We do not have an infinite number of meaningful problems to solve. After a point, generating more code just creates noise and technical debt.

But this assumes that the problem surface is close to saturated. It is not.

Consider countries like India. Large-scale infrastructure gaps, pollution management, logistics inefficiencies, healthcare access, education quality, urban planning, agricultural optimization — these are not marginal problems.

They are system-level challenges that require coordination, monitoring, simulation, automation, and optimization at scale. All of these increasingly rely on software.

Even in developed economies, software penetration into physical systems is still incomplete: energy grids, water systems, public transport, manufacturing, climate modeling, robotics, biotech.

As capability expands, software does not merely fill existing markets; it enables new domains of intervention.

Historically, when production capacity increases, demand tends to expand into areas previously considered infeasible.

The limiting factor has rarely been a shortage of problems. It has been cost and coordination.

17. Engineering must adapt, because norms evolve too slowly.

Engineering as a field needs to internalize this shift.

The discipline has always depended on separating what works from what merely appears to work.

Having experience building something does not make it reliable.

Having it survive adversarial testing does.

With code volume potentially compounding at unprecedented rates, we do not have the luxury of slowly evolving norms.

We need accessible, cost-effective verification tools that integrate directly into development workflows.

18. A concrete direction: automated review on every git commit.

In my own work on AI-assisted code review, I have been building tooling that triggers review automatically when diffs are committed to git repositories.

The idea is straightforward: treat every change as a hypothesis and subject it to systematic attack.

In a sense, this is applied Popperian epistemology embedded in CI/CD. The goal is not to slow down generation, but to make criticism abundant.

I do not claim this solves every problem.

The tools are early, the approaches are experimental, and the infinite regress concern is real.

But it’s time we started taking our ReviewAI stack more seriously.

19. The future belongs to those who can refute, not just generate.

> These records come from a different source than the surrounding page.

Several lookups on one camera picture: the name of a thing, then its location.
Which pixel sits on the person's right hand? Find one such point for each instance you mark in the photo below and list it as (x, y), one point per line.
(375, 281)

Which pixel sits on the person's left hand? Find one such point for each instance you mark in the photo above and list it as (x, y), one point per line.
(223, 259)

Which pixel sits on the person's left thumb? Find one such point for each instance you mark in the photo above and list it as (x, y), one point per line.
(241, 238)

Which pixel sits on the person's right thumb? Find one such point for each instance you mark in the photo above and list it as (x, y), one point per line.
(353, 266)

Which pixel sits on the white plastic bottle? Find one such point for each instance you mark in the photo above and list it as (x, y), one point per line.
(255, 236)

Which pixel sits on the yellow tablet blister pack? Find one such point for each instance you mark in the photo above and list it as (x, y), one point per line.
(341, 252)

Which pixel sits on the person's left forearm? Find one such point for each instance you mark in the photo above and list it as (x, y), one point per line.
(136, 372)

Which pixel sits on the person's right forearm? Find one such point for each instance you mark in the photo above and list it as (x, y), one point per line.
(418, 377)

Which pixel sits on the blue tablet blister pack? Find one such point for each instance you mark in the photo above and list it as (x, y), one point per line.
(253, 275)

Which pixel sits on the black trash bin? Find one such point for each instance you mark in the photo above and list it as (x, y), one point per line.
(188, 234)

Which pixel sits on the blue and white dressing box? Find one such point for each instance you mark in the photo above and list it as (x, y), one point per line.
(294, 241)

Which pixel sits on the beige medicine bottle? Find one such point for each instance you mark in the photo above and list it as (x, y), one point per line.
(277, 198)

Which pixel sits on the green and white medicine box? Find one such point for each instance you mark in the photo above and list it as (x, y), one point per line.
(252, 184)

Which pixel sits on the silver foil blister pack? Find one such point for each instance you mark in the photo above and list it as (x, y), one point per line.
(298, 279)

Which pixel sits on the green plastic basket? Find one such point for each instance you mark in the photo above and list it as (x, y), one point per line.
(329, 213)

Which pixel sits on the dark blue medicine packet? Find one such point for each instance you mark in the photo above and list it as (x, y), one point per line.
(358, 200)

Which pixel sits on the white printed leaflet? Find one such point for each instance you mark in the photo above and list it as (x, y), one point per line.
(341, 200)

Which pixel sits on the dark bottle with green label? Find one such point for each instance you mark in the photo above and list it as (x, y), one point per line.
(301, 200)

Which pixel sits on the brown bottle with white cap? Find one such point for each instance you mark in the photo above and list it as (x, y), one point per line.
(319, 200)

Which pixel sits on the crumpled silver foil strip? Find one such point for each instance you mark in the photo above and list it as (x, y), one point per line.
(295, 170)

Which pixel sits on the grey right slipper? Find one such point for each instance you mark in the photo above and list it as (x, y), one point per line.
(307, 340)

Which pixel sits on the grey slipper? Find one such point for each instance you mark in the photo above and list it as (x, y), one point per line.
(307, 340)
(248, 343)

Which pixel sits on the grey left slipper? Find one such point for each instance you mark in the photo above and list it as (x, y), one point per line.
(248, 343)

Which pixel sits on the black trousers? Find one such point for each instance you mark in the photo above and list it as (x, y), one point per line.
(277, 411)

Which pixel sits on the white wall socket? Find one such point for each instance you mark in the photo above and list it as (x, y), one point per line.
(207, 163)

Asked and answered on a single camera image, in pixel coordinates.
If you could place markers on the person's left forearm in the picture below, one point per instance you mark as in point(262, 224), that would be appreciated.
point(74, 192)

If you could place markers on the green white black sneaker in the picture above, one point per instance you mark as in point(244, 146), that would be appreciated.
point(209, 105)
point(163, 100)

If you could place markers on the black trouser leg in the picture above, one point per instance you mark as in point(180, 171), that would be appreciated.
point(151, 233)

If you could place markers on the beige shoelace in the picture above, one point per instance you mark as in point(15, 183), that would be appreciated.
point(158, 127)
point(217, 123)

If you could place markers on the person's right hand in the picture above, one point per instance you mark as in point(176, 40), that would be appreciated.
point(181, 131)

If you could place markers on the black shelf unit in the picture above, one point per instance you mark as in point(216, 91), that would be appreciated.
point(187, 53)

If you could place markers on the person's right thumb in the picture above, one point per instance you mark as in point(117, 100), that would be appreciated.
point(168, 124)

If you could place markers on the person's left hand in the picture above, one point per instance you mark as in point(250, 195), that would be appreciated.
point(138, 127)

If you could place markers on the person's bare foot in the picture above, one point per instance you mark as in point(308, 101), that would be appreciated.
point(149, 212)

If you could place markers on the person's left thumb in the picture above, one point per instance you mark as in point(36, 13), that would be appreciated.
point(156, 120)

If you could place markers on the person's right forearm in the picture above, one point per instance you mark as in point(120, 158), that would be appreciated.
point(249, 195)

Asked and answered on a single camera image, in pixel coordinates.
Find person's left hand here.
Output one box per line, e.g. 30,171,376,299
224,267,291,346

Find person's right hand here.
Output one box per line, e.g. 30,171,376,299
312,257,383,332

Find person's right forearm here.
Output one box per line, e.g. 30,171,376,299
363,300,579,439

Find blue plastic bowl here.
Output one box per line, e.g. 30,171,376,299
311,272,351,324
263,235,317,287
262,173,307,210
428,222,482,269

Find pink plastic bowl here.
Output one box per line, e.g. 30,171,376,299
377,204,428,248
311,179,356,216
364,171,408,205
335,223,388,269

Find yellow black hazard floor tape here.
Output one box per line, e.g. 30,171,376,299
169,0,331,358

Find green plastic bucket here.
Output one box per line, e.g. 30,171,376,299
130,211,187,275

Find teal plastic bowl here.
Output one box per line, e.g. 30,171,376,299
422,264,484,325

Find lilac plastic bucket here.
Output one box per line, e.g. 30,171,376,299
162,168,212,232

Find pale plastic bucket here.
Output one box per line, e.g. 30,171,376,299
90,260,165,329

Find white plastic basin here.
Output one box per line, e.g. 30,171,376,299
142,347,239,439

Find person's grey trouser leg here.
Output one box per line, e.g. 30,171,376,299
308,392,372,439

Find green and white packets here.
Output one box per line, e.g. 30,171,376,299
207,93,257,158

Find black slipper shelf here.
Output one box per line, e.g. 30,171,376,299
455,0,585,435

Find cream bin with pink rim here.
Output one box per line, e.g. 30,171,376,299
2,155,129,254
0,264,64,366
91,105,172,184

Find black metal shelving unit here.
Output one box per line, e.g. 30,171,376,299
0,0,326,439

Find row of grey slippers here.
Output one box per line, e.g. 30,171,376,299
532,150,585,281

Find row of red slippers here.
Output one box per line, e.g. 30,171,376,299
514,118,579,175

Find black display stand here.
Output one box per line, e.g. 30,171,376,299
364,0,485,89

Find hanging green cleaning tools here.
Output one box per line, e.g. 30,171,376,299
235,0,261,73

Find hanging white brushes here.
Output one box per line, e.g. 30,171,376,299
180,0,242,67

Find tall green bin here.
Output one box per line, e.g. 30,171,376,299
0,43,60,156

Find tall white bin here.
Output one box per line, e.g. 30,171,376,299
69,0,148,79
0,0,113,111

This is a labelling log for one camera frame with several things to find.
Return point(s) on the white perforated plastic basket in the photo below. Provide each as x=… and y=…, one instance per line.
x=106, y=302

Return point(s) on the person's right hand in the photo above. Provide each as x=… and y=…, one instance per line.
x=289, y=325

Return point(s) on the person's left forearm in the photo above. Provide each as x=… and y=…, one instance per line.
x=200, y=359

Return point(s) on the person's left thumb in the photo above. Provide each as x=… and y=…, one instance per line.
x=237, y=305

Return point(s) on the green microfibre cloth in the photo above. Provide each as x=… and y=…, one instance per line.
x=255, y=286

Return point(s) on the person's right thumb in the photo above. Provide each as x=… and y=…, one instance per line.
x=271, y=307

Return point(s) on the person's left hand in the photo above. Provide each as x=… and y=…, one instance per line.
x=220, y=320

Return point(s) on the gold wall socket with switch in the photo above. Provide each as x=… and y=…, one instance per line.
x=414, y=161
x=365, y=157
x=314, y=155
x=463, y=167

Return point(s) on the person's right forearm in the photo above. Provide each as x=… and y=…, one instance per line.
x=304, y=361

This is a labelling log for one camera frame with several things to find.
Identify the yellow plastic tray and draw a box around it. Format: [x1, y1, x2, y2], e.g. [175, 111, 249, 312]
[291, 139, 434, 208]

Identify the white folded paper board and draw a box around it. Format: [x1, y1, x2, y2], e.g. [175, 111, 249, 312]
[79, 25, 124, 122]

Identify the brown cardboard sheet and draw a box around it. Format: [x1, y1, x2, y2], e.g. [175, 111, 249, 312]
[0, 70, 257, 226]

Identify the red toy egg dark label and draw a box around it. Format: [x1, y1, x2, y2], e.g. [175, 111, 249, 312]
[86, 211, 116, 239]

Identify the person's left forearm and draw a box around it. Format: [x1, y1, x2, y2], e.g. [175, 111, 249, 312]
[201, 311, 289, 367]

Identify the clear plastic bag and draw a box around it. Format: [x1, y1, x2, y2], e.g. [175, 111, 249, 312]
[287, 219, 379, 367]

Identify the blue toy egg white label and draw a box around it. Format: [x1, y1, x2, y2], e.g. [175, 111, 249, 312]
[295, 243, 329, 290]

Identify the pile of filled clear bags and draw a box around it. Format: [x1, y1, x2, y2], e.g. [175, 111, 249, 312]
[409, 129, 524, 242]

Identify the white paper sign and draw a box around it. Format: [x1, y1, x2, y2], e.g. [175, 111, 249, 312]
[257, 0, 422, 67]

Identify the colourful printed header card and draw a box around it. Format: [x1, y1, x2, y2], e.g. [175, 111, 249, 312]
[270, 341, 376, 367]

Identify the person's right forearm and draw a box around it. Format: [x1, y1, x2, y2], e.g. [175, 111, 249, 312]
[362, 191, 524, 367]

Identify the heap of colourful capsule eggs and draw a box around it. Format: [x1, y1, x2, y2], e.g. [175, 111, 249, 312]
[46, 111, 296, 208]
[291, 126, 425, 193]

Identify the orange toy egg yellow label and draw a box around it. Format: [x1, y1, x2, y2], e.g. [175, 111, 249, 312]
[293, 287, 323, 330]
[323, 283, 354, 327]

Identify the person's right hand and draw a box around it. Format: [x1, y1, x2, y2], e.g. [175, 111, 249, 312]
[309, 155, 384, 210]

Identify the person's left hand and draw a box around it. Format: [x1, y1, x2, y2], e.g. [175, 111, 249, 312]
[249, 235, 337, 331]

GenAI has made conjecture cheap.

The risks of compounding error are real.

If we do not make refutation equally powerful and widely available, we risk drowning in our own output.

The future of engineering in the AI era will not be decided by how much we can generate, but by how rigorously we decide what survives.

And that decision of what survives, in the end, remains a human responsibility.

And I for one hope that Refutation as an idea gets taken as seriously as the idea of generation in the industry.

Top comments (2)

Ned C • Feb 19

i've started treating every AI output as a hypothesis that needs testing rather than code that needs reviewing. subtle difference but it changes how thorough you are. reviewing code, you skim for obvious problems. testing a hypothesis, you actively try to break it

nivcmo • Feb 19

This is a crucial insight that I think a lot of the "AI will replace programmers" discourse misses.

I've been building an AI secretary for the past 6 months, and the pattern I've noticed is exactly what you describe: generation is cheap, verification is expensive. Every AI output is essentially a hypothesis that needs testing.

The Popper angle is interesting — I've been thinking about it as "debugging" but "refutation" is more precise. When I review AI-generated code, I'm not just looking for bugs; I'm actively trying to falsify the assumptions the model made.

One practical approach that's worked for me:

Generate with high temperature — get diverse options
Refute with discipline — test each against constraints
Keep what survives — integrate only verified pieces

The "monster codebase" problem is real. I've seen teams generate thousands of lines of "working" code that no one understands well enough to maintain. The code works until it doesn't, and then you're stuck.

Your git-lrc tool sounds like exactly what's needed — automated adversarial review on every commit. The industry needs more of this.

The future engineer isn't a code generator; they're a hypothesis tester with good taste.